— What is expected —
When you reach the records below, repeat each one exactly as written.

— Listed records —
################

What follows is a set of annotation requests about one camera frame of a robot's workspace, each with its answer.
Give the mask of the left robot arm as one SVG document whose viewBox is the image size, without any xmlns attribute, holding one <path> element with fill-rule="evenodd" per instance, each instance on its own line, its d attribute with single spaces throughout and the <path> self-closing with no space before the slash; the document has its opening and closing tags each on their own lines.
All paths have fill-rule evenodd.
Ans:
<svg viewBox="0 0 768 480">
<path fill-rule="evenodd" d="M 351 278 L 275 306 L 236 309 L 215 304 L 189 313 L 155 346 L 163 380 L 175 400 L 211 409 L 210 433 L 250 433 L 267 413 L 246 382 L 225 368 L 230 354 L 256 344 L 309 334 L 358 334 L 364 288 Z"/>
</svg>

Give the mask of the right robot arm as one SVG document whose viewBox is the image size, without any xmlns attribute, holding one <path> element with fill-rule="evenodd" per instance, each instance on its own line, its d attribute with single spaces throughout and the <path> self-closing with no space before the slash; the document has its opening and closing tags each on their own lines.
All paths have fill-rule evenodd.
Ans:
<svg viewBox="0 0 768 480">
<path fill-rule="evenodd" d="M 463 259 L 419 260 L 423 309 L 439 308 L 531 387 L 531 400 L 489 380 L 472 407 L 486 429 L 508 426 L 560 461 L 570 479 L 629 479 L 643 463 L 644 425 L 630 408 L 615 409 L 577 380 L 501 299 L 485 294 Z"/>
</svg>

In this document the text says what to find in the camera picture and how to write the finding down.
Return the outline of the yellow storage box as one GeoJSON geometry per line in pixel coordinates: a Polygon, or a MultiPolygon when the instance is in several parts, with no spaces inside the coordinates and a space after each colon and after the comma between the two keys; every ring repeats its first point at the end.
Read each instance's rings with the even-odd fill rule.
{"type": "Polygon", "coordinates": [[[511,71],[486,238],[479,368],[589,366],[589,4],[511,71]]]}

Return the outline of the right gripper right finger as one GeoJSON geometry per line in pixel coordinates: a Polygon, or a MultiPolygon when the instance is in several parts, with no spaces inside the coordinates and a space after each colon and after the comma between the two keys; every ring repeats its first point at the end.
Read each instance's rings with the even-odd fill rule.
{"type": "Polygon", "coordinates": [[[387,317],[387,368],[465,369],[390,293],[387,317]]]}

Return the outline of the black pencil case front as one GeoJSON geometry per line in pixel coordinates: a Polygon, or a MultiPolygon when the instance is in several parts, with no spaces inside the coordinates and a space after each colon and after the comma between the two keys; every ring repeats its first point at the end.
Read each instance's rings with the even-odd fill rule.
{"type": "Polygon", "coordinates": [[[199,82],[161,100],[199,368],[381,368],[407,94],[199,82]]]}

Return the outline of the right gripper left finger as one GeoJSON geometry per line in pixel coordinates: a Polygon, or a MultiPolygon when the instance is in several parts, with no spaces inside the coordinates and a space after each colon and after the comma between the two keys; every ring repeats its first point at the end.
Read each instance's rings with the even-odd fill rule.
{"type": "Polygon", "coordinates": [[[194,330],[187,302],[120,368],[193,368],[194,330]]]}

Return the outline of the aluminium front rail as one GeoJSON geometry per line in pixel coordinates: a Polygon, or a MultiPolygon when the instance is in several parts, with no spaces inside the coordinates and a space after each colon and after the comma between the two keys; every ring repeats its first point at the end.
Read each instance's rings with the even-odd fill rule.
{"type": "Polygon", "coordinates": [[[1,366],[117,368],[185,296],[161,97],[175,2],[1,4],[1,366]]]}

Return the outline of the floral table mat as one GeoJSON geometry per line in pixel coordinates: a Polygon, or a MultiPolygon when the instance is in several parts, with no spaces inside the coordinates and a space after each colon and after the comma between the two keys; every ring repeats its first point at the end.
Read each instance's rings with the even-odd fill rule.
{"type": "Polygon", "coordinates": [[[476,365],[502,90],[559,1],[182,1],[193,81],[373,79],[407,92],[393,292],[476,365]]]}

################

— Completed exercise —
What follows is a set of annotation requests about one camera frame of a robot's workspace, each with its answer.
Give the mask of the left robot arm as one SVG document whose viewBox is the image size, without any xmlns attribute, holding one <path> element with fill-rule="evenodd" per instance, each instance on its own line, its d attribute with single spaces throughout and the <path> self-closing with no space before the slash; the document has its opening and closing tags each on their own lines.
All paths have fill-rule evenodd.
Ans:
<svg viewBox="0 0 768 480">
<path fill-rule="evenodd" d="M 351 278 L 275 306 L 236 309 L 215 304 L 189 313 L 155 346 L 163 380 L 175 400 L 211 409 L 210 433 L 250 433 L 267 413 L 246 382 L 225 368 L 230 354 L 256 344 L 309 334 L 358 334 L 364 288 Z"/>
</svg>

Give the mask of the right robot arm as one SVG document whose viewBox is the image size, without any xmlns attribute, holding one <path> element with fill-rule="evenodd" per instance, each instance on its own line, its d attribute with single spaces throughout and the <path> self-closing with no space before the slash; the document has its opening and closing tags each on their own lines.
All paths have fill-rule evenodd.
Ans:
<svg viewBox="0 0 768 480">
<path fill-rule="evenodd" d="M 463 259 L 419 260 L 423 309 L 439 308 L 531 387 L 531 400 L 489 380 L 472 407 L 486 429 L 508 426 L 560 461 L 570 479 L 629 479 L 643 463 L 644 425 L 630 408 L 615 409 L 577 380 L 501 299 L 485 294 Z"/>
</svg>

In this document the text says what to find in the camera picture and how to write the finding down.
Return the outline of the yellow storage box as one GeoJSON geometry per line in pixel coordinates: a Polygon, or a MultiPolygon when the instance is in several parts, with no spaces inside the coordinates and a space after each colon and after the comma between the two keys; every ring repeats its first point at the end.
Read each instance's rings with the even-odd fill rule.
{"type": "Polygon", "coordinates": [[[511,71],[486,238],[479,368],[589,366],[589,4],[511,71]]]}

Return the outline of the right gripper right finger as one GeoJSON geometry per line in pixel coordinates: a Polygon, or a MultiPolygon when the instance is in several parts, with no spaces inside the coordinates and a space after each colon and after the comma between the two keys; every ring repeats its first point at the end.
Read each instance's rings with the even-odd fill rule.
{"type": "Polygon", "coordinates": [[[387,317],[387,368],[465,369],[390,293],[387,317]]]}

Return the outline of the black pencil case front as one GeoJSON geometry per line in pixel coordinates: a Polygon, or a MultiPolygon when the instance is in several parts, with no spaces inside the coordinates and a space after each colon and after the comma between the two keys; every ring repeats its first point at the end.
Read each instance's rings with the even-odd fill rule.
{"type": "Polygon", "coordinates": [[[199,82],[161,100],[199,368],[381,368],[407,94],[199,82]]]}

Return the outline of the right gripper left finger as one GeoJSON geometry per line in pixel coordinates: a Polygon, or a MultiPolygon when the instance is in several parts, with no spaces inside the coordinates and a space after each colon and after the comma between the two keys; every ring repeats its first point at the end.
Read each instance's rings with the even-odd fill rule.
{"type": "Polygon", "coordinates": [[[194,330],[187,302],[120,368],[193,368],[194,330]]]}

Return the outline of the aluminium front rail as one GeoJSON geometry per line in pixel coordinates: a Polygon, or a MultiPolygon when the instance is in several parts, with no spaces inside the coordinates and a space after each colon and after the comma between the two keys; every ring repeats its first point at the end.
Read each instance's rings with the even-odd fill rule.
{"type": "Polygon", "coordinates": [[[1,366],[117,368],[185,296],[161,97],[175,2],[1,4],[1,366]]]}

Return the outline of the floral table mat as one GeoJSON geometry per line in pixel coordinates: a Polygon, or a MultiPolygon when the instance is in several parts, with no spaces inside the coordinates and a space after each colon and after the comma between the two keys; every ring repeats its first point at the end.
Read each instance's rings with the even-odd fill rule.
{"type": "Polygon", "coordinates": [[[476,365],[502,90],[559,1],[182,1],[193,81],[373,79],[407,92],[393,292],[476,365]]]}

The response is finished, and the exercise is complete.